## Exercise
The word to find is "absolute". Copy each line of the material that contains it.

## Recorded information
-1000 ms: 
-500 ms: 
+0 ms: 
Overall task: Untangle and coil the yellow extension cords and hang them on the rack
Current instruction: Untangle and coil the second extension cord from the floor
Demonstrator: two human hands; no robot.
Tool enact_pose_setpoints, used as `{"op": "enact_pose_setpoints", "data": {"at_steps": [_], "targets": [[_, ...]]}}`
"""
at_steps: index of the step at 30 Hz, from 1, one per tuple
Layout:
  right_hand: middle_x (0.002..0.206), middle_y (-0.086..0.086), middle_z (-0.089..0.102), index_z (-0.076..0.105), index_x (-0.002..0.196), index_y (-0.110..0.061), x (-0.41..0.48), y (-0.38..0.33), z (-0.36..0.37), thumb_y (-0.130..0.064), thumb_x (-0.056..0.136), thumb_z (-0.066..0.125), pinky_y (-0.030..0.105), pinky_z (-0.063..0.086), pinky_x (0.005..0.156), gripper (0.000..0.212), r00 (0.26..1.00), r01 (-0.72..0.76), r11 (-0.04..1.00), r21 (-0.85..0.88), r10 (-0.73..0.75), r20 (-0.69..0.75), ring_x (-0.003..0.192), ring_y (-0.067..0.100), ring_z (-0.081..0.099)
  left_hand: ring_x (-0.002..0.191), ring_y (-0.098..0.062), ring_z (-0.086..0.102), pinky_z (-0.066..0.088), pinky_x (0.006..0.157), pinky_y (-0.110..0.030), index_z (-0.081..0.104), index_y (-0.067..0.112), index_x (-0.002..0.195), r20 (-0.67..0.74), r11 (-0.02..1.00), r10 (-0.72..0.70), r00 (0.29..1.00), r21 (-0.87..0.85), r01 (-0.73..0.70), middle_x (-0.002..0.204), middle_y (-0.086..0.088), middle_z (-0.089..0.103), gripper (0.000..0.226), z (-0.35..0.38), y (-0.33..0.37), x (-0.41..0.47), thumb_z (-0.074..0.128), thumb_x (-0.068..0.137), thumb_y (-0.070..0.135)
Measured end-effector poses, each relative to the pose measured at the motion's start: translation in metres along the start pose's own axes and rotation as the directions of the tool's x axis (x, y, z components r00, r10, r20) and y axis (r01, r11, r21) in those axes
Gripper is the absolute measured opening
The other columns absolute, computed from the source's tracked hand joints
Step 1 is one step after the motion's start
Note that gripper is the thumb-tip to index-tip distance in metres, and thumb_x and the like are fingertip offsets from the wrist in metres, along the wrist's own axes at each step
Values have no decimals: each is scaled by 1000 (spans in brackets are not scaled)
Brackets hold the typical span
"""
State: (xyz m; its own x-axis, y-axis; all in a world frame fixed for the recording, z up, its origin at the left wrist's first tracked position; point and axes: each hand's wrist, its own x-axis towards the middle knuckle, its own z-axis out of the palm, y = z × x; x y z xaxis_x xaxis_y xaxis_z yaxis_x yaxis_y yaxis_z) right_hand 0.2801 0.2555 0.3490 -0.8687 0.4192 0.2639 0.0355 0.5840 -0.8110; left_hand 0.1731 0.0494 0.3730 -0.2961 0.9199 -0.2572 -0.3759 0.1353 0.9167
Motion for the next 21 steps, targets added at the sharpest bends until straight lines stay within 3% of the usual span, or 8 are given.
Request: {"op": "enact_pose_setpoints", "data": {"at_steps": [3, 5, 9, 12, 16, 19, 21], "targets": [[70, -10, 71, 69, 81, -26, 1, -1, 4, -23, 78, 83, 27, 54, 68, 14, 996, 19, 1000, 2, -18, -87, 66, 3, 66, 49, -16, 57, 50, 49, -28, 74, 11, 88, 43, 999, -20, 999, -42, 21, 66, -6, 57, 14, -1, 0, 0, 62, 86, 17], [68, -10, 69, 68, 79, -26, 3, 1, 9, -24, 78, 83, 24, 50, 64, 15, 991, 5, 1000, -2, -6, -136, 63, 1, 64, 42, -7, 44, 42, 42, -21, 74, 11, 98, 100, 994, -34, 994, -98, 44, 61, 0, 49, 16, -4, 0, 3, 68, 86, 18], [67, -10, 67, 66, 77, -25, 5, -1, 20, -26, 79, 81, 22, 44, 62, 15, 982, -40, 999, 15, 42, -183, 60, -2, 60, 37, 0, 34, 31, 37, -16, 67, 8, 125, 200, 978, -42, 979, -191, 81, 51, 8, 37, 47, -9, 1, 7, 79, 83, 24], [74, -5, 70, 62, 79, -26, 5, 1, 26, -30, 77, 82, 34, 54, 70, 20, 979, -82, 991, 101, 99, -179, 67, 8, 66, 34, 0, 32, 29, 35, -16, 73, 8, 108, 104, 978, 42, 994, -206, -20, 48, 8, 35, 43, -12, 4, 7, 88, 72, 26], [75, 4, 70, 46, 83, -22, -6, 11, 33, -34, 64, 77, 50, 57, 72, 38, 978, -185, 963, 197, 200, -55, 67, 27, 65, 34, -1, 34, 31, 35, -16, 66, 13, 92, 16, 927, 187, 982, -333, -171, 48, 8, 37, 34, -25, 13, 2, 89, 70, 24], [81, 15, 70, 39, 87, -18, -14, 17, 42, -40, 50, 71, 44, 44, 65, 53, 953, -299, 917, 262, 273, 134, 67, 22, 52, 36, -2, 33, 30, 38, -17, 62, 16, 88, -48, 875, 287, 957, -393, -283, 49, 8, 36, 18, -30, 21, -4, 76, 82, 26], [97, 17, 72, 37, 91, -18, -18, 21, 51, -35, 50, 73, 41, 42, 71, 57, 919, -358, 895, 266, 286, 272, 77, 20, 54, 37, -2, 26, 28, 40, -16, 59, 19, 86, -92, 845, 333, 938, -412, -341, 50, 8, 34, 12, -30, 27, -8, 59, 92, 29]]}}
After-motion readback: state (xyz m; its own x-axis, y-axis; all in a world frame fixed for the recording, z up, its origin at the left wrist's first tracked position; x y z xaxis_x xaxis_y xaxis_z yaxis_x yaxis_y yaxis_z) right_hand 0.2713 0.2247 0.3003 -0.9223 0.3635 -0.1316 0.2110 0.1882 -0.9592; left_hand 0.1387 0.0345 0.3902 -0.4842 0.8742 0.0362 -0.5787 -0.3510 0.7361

## Output for this task
Gripper is the absolute measured opening
The other columns absolute, computed from the source's tracked hand joints

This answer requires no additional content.